ABSTRACT Oenococcus oeni is the organism of choice for promoting malolactic fermentation in wine. The population biology of O. oeni is poorly understood and remains unclear. For a better understanding of the mode of genetic variation within this species, we investigated by using multilocus sequence typing (MLST) with the gyrB, pgm, ddl, recP, and mleA genes the genetic diversity and genetic relationships among 18 O. oeni strains isolated in various years from wines of the United States, France, Germany, Spain, and Italy. These strains have also been characterized by ribotyping and restriction fragment length polymorphism (RFLP) analysis of the PCR-amplified 16S-23S rRNA gene intergenic spacer region (ISR). Ribotyping grouped the strains into two groups; however, the RFLP analysis of the ISRs showed no differences in the strains analyzed. In contrast, MLST in oenococci had a good discriminatory ability, and we have found a higher genetic diversity than indicated by ribotyping analysis. All sequence types were represented by a single strain, and all the strains could be distinguished from each other because they had unique combinations of alleles.
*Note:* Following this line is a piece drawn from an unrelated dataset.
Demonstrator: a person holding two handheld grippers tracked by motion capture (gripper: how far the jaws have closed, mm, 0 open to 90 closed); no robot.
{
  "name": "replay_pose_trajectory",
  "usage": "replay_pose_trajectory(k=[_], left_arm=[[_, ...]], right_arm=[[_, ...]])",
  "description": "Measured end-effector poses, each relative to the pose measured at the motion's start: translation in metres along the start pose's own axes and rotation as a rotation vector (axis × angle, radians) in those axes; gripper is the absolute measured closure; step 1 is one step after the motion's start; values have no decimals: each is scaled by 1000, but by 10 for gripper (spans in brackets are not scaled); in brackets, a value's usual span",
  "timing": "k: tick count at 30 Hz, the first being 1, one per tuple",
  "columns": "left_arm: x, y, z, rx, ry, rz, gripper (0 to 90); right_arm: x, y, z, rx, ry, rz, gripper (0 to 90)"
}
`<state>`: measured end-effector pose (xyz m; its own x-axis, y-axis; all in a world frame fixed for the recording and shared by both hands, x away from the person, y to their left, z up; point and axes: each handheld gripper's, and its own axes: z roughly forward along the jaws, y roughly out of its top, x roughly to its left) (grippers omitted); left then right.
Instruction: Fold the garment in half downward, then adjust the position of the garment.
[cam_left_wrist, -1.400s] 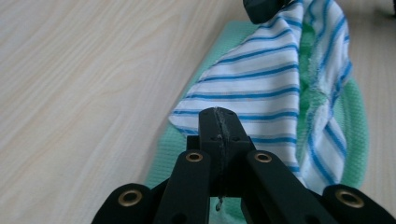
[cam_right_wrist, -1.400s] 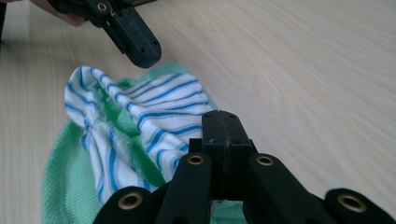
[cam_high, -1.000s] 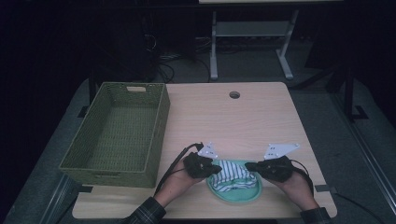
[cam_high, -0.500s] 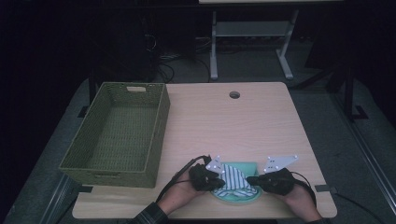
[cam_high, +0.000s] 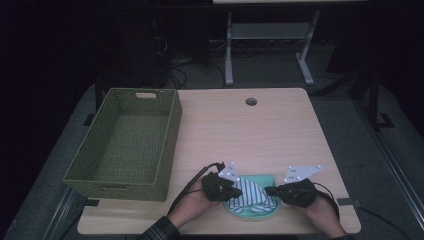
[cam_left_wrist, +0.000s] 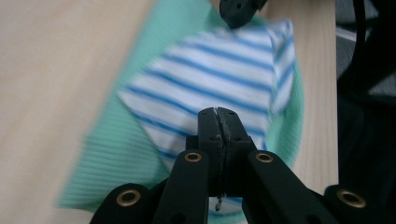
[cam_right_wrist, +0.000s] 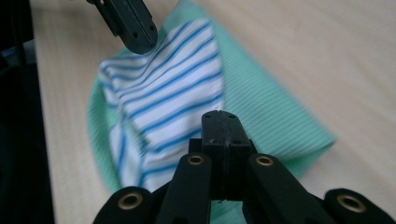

Strains assumed to be identical showed the same sequence type. Phylogenetic analyses indicated a panmictic population structure in O. oeni. Sequences were analyzed for evidence of recombination by split decomposition analysis and analysis of clustered polymorphisms. All results indicated that recombination plays a major role in creating the genetic heterogeneity of O. oeni. A low standardized index of association value indicated that the O. oeni genes analyzed are close to linkage equilibrium. This study constitutes the first step in the development of an MLST method for O. oeni and the first example of the application of MLST to a nonpathogenic food production bacteria.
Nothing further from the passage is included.